WORK TO BE COMPLETED
Find the string "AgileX" in the data, and copy out each line that has it.

EXERCISE DATA
◇ ◇ ◇ ◇
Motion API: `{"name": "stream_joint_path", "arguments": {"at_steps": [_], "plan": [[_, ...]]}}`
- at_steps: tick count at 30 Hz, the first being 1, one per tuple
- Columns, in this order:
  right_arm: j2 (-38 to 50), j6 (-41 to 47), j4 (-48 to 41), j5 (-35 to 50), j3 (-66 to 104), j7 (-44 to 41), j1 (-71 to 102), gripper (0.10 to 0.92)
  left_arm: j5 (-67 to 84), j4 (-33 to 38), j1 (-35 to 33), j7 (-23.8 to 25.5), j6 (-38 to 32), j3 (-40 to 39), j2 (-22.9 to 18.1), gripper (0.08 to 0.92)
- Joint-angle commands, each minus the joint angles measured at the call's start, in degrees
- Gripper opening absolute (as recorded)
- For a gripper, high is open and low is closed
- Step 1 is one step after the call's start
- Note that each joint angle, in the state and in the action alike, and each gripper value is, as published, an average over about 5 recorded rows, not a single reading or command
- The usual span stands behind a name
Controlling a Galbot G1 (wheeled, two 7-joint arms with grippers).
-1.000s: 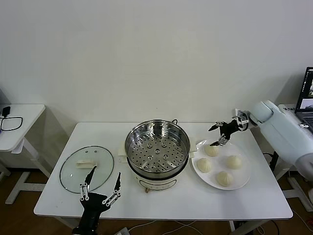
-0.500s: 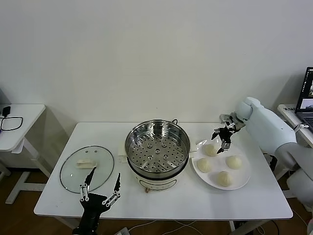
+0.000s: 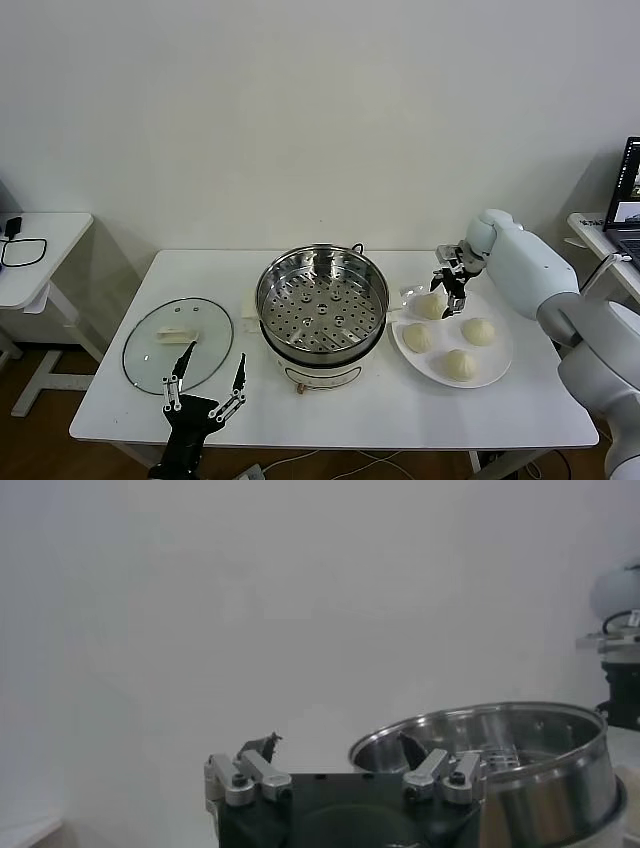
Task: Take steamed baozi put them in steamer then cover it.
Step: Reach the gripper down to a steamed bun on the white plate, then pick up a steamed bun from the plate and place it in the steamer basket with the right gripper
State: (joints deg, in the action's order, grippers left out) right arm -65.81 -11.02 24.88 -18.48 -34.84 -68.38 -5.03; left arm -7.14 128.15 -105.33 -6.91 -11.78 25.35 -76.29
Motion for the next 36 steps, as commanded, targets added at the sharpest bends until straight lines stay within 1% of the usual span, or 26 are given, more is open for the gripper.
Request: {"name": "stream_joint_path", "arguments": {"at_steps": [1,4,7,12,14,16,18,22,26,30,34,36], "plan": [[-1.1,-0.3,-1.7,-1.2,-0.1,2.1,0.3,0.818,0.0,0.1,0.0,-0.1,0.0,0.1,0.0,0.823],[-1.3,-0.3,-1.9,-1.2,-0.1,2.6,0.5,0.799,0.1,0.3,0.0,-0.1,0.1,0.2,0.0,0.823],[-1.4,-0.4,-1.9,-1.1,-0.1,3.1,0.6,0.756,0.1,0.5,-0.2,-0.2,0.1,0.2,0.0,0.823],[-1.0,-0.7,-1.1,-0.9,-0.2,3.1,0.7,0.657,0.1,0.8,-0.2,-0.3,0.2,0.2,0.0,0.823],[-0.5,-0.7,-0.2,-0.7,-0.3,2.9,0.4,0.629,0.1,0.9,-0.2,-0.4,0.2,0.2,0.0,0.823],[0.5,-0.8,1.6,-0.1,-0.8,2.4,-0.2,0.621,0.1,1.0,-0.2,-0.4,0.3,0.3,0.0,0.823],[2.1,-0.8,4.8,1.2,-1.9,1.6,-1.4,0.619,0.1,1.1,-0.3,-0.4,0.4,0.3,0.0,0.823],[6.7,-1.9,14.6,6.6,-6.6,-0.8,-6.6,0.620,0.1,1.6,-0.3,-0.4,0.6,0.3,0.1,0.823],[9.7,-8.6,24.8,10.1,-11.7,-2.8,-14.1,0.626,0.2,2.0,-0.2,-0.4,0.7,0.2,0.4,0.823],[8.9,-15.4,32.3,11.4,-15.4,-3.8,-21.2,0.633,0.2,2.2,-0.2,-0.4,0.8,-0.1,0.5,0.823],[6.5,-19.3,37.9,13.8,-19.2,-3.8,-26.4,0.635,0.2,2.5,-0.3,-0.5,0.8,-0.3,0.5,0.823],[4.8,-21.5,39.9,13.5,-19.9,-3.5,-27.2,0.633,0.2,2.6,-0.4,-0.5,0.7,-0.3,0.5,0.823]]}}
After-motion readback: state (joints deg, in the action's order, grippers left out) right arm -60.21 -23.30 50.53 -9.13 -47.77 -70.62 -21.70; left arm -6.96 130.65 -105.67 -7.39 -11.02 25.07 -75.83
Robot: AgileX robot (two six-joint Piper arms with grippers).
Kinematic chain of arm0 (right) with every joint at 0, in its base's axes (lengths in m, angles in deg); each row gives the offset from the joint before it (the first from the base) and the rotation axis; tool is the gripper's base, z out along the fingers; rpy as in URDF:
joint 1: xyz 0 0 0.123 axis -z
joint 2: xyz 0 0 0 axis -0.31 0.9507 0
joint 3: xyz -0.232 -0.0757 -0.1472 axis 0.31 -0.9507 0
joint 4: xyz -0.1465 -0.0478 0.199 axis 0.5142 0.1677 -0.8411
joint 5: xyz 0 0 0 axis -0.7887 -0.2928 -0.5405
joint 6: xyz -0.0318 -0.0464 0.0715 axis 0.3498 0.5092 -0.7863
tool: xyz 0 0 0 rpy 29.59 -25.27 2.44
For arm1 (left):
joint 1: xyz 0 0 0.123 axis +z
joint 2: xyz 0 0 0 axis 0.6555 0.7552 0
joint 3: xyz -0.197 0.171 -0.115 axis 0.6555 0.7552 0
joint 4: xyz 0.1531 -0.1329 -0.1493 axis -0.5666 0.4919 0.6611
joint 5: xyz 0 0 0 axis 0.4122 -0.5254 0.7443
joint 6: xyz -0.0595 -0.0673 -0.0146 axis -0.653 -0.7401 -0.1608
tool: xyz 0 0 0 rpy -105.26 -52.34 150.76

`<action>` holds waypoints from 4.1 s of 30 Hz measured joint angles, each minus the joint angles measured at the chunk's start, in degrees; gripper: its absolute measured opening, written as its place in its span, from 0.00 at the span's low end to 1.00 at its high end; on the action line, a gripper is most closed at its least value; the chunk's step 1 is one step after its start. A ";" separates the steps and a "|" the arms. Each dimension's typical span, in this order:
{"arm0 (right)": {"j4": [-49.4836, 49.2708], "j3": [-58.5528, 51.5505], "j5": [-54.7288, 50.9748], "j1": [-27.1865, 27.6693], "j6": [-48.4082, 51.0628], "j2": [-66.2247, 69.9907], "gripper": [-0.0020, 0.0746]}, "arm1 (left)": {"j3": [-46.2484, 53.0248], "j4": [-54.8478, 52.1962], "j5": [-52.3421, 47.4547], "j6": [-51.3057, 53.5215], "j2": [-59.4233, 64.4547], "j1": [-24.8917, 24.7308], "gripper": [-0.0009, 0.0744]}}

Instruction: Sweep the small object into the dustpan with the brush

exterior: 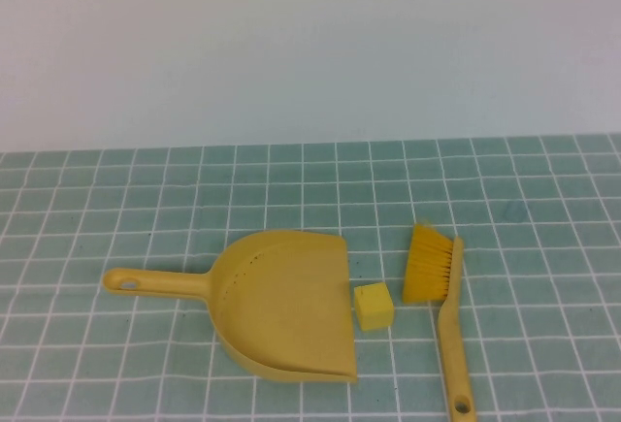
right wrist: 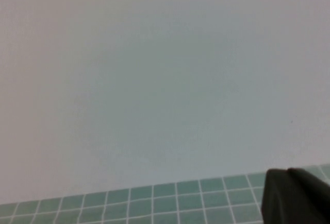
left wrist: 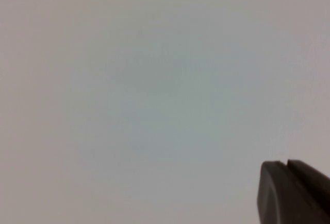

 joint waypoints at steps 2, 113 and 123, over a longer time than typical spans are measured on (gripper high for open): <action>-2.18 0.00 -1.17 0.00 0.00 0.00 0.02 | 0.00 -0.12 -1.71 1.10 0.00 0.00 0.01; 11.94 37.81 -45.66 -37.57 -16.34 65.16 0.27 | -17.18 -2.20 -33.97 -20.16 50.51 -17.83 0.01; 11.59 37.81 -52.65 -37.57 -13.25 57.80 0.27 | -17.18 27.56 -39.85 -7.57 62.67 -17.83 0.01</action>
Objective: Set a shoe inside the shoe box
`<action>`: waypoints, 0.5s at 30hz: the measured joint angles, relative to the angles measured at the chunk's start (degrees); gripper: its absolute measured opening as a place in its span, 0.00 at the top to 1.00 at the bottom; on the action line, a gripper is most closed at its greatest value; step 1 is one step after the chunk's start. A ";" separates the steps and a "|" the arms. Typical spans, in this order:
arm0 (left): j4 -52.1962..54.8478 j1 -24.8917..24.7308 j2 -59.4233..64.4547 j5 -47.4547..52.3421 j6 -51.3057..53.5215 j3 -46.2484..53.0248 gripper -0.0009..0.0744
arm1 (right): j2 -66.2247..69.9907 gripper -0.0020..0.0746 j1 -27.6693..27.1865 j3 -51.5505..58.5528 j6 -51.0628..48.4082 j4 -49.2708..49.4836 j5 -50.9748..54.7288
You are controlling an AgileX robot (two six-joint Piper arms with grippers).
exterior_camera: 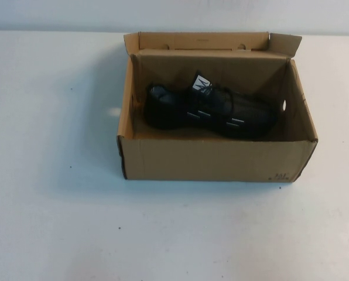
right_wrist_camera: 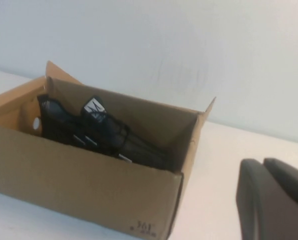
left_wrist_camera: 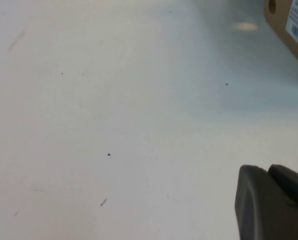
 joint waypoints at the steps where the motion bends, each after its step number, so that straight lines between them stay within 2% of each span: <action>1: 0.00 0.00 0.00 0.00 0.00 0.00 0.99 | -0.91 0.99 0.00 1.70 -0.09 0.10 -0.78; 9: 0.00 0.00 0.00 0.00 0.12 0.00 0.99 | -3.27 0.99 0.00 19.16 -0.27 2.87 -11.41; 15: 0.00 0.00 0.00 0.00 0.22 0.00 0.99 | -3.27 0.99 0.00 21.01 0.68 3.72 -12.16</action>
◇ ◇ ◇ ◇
RESULT FOR THIS TASK
Robot: AgileX robot (two six-joint Piper arms with grippers).
You are controlling an AgileX robot (two six-joint Piper arms with grippers).

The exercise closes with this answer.